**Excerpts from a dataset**
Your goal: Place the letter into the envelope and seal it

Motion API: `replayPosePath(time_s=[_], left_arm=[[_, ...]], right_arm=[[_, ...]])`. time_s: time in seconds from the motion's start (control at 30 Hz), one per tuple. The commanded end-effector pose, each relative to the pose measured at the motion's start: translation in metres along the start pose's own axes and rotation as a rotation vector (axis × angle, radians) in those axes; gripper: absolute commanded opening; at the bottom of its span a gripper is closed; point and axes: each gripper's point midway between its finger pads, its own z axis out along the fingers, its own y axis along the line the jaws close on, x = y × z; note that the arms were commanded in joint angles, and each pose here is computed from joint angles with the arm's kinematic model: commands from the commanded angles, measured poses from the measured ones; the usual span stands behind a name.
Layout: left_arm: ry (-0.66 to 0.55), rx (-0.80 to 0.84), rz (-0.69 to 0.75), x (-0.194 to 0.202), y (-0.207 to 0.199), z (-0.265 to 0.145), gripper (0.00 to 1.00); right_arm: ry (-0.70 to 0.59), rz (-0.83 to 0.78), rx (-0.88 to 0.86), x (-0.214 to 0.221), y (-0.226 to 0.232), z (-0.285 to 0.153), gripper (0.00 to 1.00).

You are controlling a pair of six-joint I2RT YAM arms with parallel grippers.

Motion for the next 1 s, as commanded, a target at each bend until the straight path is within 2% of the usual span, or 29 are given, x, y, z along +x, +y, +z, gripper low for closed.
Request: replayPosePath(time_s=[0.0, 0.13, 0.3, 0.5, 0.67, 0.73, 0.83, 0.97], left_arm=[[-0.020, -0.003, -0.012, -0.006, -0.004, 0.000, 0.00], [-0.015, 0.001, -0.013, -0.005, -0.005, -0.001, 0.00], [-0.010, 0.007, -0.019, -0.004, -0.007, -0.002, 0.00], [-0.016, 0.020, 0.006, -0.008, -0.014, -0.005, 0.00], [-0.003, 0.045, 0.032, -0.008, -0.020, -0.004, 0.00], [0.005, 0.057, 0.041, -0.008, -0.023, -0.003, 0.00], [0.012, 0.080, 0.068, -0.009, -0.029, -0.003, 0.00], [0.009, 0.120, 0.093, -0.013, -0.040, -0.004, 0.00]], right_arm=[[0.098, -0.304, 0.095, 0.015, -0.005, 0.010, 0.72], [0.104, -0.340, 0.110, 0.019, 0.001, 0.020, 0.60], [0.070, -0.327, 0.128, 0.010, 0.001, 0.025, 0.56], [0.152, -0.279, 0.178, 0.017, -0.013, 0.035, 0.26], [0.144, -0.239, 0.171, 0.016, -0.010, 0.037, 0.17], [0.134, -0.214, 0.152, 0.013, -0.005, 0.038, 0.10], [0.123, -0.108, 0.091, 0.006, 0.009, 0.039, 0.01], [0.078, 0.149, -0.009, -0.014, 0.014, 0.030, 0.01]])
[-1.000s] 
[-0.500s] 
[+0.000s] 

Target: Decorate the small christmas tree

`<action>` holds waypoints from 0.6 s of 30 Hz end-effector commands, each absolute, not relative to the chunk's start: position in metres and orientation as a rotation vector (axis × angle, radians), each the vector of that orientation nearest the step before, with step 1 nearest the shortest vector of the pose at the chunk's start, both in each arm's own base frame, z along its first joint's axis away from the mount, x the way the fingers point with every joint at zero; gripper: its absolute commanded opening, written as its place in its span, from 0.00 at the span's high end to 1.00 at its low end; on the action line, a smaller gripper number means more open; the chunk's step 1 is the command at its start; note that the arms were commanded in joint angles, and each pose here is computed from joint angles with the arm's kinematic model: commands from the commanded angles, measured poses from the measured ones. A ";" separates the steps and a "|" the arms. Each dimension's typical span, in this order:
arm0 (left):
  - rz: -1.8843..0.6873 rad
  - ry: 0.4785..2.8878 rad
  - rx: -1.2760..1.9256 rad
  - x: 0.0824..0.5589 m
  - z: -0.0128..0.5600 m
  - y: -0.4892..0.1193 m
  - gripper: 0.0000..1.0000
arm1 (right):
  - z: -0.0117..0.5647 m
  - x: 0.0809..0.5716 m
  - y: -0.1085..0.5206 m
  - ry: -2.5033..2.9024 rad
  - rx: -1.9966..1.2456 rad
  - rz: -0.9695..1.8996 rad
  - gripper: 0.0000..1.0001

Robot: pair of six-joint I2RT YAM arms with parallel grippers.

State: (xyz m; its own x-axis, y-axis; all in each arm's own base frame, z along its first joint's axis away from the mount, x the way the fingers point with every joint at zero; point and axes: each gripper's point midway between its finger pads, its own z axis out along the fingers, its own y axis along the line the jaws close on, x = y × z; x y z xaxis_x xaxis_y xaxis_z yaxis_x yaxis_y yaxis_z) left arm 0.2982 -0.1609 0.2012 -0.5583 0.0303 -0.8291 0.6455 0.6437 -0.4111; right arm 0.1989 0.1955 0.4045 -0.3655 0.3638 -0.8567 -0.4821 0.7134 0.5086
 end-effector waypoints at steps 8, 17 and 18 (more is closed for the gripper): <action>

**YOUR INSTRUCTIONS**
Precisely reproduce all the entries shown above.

**TASK RESPONSE**
Your goal: Place the letter into the envelope and seal it

Motion API: `replayPosePath(time_s=[_], left_arm=[[_, ...]], right_arm=[[_, ...]])`. time_s: time in seconds from the motion's start (control at 30 Hz), one per tuple. The commanded end-effector pose, each relative to the pose measured at the motion's start: translation in metres along the start pose's own axes and rotation as a rotation vector (axis × angle, radians) in those axes; gripper: absolute commanded opening; at the bottom of its span a gripper is closed; point and axes: each gripper's point midway between its finger pads, its own z axis out along the fingers, its own y axis along the line the jaws close on, x = y × z; note that the arms were commanded in joint angles, and each pose here is computed from joint angles with the arm's kinematic model: commands from the commanded angles, measured poses from the measured ones; the usual span stands behind a name.
Layout: left_arm: ry (-0.66 to 0.55), rx (-0.80 to 0.84), rz (-0.69 to 0.75), x (-0.194 to 0.202), y (-0.207 to 0.199), z (-0.265 to 0.145), gripper (0.00 to 1.00); right_arm: ry (-0.70 to 0.59), rz (-0.83 to 0.78), rx (-0.88 to 0.86), x (-0.214 to 0.221), y (-0.226 to 0.232), z (-0.285 to 0.153), gripper (0.00 to 1.00).

You are controlling a pair of six-joint I2RT YAM arms with parallel grippers.

Motion for the next 1 s, as commanded, a target at each bend until the straight path is within 2% of the usual span, or 29 are given, x, y, z along +x, +y, +z, gripper low for closed.
Request: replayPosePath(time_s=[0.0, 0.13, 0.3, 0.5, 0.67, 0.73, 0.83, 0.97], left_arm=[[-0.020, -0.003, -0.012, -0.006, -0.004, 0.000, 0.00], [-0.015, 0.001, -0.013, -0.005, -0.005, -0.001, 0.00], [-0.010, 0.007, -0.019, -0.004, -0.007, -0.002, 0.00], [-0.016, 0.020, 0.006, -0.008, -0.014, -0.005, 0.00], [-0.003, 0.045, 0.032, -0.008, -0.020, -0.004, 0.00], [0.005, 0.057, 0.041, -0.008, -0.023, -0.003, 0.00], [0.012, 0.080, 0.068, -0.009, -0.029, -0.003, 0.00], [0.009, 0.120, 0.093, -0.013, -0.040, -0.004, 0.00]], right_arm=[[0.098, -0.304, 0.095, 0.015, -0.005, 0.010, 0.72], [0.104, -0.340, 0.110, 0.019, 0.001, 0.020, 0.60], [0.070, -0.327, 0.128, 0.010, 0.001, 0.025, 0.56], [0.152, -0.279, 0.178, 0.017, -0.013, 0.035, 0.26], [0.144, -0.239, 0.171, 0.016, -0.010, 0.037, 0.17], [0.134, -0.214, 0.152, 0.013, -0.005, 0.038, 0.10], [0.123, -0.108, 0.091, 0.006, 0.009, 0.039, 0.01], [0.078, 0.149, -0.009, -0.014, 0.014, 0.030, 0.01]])
[-1.000s] 
[-0.500s] 
[+0.000s] 

Target: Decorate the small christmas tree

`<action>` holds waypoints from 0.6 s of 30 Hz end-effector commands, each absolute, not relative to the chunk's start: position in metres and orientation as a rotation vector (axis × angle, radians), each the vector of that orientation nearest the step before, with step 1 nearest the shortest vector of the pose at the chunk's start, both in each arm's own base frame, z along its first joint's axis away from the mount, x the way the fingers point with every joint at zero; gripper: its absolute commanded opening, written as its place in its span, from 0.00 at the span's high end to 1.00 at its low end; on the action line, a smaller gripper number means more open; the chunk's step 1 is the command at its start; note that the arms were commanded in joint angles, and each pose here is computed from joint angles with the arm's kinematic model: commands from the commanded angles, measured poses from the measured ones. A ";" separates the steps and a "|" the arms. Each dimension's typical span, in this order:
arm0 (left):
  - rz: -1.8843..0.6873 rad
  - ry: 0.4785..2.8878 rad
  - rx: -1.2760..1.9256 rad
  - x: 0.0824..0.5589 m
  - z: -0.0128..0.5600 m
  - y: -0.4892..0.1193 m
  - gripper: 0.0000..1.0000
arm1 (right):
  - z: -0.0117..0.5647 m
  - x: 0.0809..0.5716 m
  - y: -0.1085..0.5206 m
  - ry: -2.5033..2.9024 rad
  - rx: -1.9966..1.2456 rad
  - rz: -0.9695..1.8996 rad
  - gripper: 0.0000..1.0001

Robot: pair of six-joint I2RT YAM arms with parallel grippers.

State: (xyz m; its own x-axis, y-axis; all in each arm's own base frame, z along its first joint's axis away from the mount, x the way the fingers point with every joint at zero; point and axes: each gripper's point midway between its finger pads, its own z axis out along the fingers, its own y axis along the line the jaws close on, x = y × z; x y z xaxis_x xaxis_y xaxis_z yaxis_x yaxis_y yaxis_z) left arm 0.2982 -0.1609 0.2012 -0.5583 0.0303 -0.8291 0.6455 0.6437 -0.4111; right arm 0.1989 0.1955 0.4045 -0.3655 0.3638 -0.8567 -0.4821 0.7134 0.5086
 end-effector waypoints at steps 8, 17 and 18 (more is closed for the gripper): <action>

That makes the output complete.